Course Review for Final Exam

CS 301 Lecture, Dr. Lawlor

Here's a compressed summary of the topics we've covered in the entire class so far. See the lecture notes for all the gory details.

Data storage: bits, hex (4 bits), byte (8 bits), int (32 bits; 4 bytes), long long (64 bits; 8 bytes), float (32 bits; 4 bytes), double (64 bits; 8 bytes), SSE __m128 (128 bits; 16 bytes).
Bitwise operations: & | ^ ~ << >>, and how to use them to simulate branch operations.
Machine code: representing assembly language instructions as bytes. Running machine code on an emulated CPU, or the real CPU.
Registers: trashable (eax, ecx, edx, xmm0...xmm7) versus preserved (esp, ebp, esi, edi, ebx) registers. You can save preserved registers by pushing them at the start of your function and popping them before you return.
Branching / jumps / flow control:

All assembly flow control boils down to "if (something) goto somewhere;" which is written as "cmp eax,7; jne somewhere;"
A single "if" isn't too hard to write. But you really have to pay attention for complicated multi-part conditionals like "if (A || (B && C))"!
Loops are simple in principle: if we're not done with the loop, jump back to the start of the loop.
Be careful of iteration 0. Sometimes the loop body shouldn't execute at all, like "for (int i=0;i<n;i++)" when n==0.

Memory access:

You can allocate memory from the stack ("sub esp,100"), via malloc ("push 100; call malloc;"), or statically in your program ("section .data; dd 3").
Given a pointer to the first element of an int array, element i of the array is 4*i bytes higher in memory ("mov eax, DWORD[ecx + 4*edx]").
Given a pointer to a class, the pointer actually points to the class's first member. Subsequent members are higher in memory, but be careful, because the compiler may add padding for alignment!

The stack:

Above the stack pointer is claimed; below the stack pointer is unclaimed.
Move the stack pointer down to claim space (sub); move it up to release space (add).
"push" moves the stack pointer down and copies a new value into the claimed space.
"pop" copies the stack value out, and moves the stack pointer back.
You MUST restore the stack pointer to its original value before you return!
Sometimes it's handy to save a backup copy of the original stack pointer in register ebp.

Function calls:

Declare an outside function to be callable with "extern hisFunc".
Call a function with "call someFunc".
Declare one of your own functions to be visible outside with "global myFunc". From C++, declare your function extern "C" void myFunc(int someParameter);
Push a function's arguments onto the stack in right-to-left order (first argument is sitting on top on the stack).
A function's return address gets pushed on the stack during a "call" instruction, and popped off again during a "ret" instruction.
So you grab your own arguments from the stack by skipping over the return address (at DWORD[esp]) to get the first argument at DWORD[esp+4], the second argument at DWORD[esp+8], and so on.

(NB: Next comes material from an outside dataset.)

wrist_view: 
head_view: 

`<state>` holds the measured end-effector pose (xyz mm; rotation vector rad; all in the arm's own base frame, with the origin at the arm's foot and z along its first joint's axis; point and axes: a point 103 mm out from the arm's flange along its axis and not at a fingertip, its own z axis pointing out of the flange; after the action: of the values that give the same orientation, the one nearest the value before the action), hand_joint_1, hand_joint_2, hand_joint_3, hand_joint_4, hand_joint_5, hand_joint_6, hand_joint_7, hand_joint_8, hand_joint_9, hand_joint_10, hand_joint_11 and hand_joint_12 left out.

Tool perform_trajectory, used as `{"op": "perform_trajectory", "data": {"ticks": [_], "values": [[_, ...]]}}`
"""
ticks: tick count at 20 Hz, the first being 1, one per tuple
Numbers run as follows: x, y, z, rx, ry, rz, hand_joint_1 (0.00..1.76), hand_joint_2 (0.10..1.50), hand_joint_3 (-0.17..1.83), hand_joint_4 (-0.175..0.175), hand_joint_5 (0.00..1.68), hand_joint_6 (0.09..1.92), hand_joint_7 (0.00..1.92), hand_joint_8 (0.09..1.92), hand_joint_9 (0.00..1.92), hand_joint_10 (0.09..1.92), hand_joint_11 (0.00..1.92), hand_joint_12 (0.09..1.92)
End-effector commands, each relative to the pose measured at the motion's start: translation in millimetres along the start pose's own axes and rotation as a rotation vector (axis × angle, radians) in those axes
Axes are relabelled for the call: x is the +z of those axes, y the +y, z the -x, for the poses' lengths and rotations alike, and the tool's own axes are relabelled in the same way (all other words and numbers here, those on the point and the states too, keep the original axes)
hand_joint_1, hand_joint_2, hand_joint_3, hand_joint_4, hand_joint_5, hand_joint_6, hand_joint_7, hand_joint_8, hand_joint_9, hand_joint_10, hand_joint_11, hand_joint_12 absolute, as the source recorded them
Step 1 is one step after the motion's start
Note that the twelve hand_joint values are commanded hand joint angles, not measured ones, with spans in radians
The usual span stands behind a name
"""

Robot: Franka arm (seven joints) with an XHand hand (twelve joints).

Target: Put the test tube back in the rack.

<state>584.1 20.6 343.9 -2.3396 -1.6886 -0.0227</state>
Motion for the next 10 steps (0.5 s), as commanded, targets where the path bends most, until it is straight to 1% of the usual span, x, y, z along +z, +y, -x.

Floating point in general:

Floating point numbers actually have three separate parts: the sign bit (positive or negative), the exponent (the power of two / location of the decimal point), and the mantissa (fraction part).
Each of these parts is a fixed size: for a single-precision float, 1 sign bit, 8 exponent bits, and 23 mantissa bits.
The exponent field is stored "biased" by 127, so you represent 2⁰ with an exponent field of 127, 2¹ with an exponent field of 128, 2² with an exponent field of 129, etc.
The mantissa field is stored with an "implicit leading 1" in front of the decimal point. This doesn't actually appear in the bits of the float, but does contribute the float's value!
The mantissa field is a fixed size. This fixed size isn't enough to correctly store some values, including infinitely repeating decimals like 1/3, or infinitely repeating binary numbers like 1/10, or a variety of large values added to or subtracted from smaller values. In these cases, you get "roundoff" error--the wrong answer!
Roundoff can often be reduced by changing your data type (using a different number of mantissa bits), or changing the order you perform the operations.
Due to roundoff, floating point values don't give the same answer when added in different orders: (a+b) + c might be slightly different from a + (b+c).
Unlike integers, floats never wrap around--if you keep adding to a float, it eventually stops changing, either at a finite value due to roundoff, or at the special "infinity" value.
Floats have several special values: "infinity", "nan" (an error value), and "denormal" (very tiny) numbers. There is normally a performance impact from processing these special values.

1970's stack-based floating point assembly:

"fld" or "fild" instructions load a float or int from memory into the "floating point register stack".
"fst" or "fist" instructions store the top of the floating-point register stack to memory. "fstp" stores and then pops the value.
"faddp" adds the top two things on the floating point register stack, and replaces them with their sum. Ditto for "fmulp", etc.

New SSE floating point assembly:

"movss xmm1, DWORD[ecx]" loads a single float from memory.
"movss DWORD[ecx], xmm1" stores a single float to memory.
"cvtsi2ss xmm1,eax" converts a single integer to a single single-precision float. "cvtss2si" goes the other way.
"addss xmm1,xmm4" adds single floats, just like "subss", "mulss", "divss", "sqrtss", etc.
"addps xmm1,xmm4" adds packed floats--four floats at once. "subps", "mulps", "divps", "sqrtps", etc do the same thing. Doing four things at once can be substantially faster than doing one thing at a time!
"movaps xmm1,[ecx]" loads four floats from aligned memory. The memory need not be 16-byte aligned, but this function is substantially slower than the aligned version.
"movups xmm1,[ecx]" loads four floats from unaligned memory. The memory need not be 16-byte aligned, but this function is substantially slower than the aligned version.
SSE can also be accessed from C++ via the "xmmintrin.h" functions: __m128 datatype, _mm_load_ps, _mm_add_ps, etc.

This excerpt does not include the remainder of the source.